### Exercise instructions
Each line of the data holding "camera" should be found and copied.

***** Data for the task *****

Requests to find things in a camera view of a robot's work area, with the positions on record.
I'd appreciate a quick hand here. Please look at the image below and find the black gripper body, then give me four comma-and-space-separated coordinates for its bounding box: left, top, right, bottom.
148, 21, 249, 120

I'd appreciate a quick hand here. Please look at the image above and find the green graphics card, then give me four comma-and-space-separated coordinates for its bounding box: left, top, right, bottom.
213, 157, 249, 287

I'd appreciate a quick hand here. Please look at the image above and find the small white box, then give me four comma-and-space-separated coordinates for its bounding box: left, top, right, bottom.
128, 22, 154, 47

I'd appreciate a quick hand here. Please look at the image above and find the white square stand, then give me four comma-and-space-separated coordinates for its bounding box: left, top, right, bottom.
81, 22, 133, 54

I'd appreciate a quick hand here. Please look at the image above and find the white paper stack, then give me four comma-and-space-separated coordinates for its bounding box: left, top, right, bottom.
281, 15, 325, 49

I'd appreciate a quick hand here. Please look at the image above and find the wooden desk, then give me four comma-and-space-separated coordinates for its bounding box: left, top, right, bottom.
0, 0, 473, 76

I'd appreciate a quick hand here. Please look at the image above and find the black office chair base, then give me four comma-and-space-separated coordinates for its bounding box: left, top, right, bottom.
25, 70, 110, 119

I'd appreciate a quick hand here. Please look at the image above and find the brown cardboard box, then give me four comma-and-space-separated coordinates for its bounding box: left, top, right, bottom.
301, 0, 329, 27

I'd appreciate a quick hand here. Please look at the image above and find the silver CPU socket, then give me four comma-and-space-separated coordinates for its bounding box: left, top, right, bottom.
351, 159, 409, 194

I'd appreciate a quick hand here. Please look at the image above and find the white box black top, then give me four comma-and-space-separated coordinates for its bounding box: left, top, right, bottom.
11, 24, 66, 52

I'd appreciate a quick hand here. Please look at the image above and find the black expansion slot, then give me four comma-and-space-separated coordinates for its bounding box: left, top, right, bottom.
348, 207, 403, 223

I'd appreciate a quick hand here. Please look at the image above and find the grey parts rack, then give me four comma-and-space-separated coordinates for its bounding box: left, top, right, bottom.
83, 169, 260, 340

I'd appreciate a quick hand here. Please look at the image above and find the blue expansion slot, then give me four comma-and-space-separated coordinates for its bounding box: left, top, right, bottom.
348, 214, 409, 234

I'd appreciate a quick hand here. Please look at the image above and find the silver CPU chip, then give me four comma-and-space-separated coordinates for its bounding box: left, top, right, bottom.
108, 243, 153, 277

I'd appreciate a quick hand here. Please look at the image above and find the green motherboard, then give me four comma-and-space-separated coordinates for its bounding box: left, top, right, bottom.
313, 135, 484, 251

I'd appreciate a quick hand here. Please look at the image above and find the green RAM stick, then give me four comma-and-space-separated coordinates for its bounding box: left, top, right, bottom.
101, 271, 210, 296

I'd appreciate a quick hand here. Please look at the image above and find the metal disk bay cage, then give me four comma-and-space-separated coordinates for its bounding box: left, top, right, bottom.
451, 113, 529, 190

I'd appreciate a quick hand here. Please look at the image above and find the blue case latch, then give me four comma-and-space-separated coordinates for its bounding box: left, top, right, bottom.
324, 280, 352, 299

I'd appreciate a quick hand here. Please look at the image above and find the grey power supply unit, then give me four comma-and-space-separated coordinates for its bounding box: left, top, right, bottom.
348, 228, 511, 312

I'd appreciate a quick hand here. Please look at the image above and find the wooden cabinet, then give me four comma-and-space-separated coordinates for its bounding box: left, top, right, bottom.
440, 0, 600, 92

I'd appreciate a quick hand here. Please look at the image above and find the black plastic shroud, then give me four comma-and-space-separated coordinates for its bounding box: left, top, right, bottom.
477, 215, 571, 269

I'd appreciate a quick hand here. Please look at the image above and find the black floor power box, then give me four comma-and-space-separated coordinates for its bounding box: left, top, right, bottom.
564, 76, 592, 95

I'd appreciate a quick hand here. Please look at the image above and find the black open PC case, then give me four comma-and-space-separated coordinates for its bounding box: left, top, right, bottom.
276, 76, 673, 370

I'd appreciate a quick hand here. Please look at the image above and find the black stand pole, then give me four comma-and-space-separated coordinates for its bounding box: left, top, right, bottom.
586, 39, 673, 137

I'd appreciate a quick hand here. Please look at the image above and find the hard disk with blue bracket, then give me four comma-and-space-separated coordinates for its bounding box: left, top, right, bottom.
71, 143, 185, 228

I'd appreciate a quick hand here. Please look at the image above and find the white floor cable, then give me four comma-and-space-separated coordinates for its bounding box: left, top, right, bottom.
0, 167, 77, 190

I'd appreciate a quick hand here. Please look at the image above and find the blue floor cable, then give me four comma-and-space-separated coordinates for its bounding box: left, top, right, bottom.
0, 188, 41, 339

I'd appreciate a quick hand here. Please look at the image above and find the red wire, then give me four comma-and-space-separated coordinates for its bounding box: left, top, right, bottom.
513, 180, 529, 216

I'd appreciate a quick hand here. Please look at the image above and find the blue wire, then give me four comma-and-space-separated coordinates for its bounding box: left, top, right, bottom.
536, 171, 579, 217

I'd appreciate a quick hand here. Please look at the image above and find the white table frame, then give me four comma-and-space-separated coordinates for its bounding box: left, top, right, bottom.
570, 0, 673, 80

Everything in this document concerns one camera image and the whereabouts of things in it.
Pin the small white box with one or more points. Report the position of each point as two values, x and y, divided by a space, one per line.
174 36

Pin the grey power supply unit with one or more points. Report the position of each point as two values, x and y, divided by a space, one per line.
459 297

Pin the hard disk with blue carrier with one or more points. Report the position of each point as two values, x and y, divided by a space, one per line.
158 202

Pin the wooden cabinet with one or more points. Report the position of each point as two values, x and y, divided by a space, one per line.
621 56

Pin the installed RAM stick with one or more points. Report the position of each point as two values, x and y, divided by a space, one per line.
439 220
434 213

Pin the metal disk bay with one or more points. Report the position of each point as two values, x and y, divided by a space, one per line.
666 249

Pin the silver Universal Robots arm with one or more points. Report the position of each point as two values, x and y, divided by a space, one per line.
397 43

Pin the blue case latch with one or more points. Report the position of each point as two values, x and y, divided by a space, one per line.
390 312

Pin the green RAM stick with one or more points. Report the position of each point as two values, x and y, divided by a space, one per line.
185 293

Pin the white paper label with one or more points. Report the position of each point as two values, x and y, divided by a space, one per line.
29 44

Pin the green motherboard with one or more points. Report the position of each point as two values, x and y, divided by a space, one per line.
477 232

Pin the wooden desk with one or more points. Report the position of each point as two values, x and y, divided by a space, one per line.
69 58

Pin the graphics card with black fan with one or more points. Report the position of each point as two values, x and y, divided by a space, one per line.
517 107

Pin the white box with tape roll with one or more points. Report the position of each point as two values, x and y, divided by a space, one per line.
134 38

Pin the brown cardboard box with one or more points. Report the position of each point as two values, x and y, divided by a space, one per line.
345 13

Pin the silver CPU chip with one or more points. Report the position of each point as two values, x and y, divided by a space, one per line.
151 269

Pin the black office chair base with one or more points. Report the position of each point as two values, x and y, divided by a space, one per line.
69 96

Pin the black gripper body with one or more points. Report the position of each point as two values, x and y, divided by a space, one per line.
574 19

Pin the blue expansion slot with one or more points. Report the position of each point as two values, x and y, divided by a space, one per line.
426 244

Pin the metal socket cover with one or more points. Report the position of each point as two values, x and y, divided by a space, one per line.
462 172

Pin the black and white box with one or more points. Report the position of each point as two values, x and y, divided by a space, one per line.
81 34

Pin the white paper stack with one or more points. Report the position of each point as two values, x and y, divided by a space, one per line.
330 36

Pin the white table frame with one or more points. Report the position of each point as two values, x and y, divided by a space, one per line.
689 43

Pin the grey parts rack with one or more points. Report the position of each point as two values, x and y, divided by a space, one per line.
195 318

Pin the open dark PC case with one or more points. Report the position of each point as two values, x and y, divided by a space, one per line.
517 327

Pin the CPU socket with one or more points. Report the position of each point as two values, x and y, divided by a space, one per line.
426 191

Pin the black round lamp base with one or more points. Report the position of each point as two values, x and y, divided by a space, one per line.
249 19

*****

### Solution to the exercise
Requests to find things in a camera view of a robot's work area, with the positions on record.
Everything in this document concerns one camera image and the whereabouts of things in it.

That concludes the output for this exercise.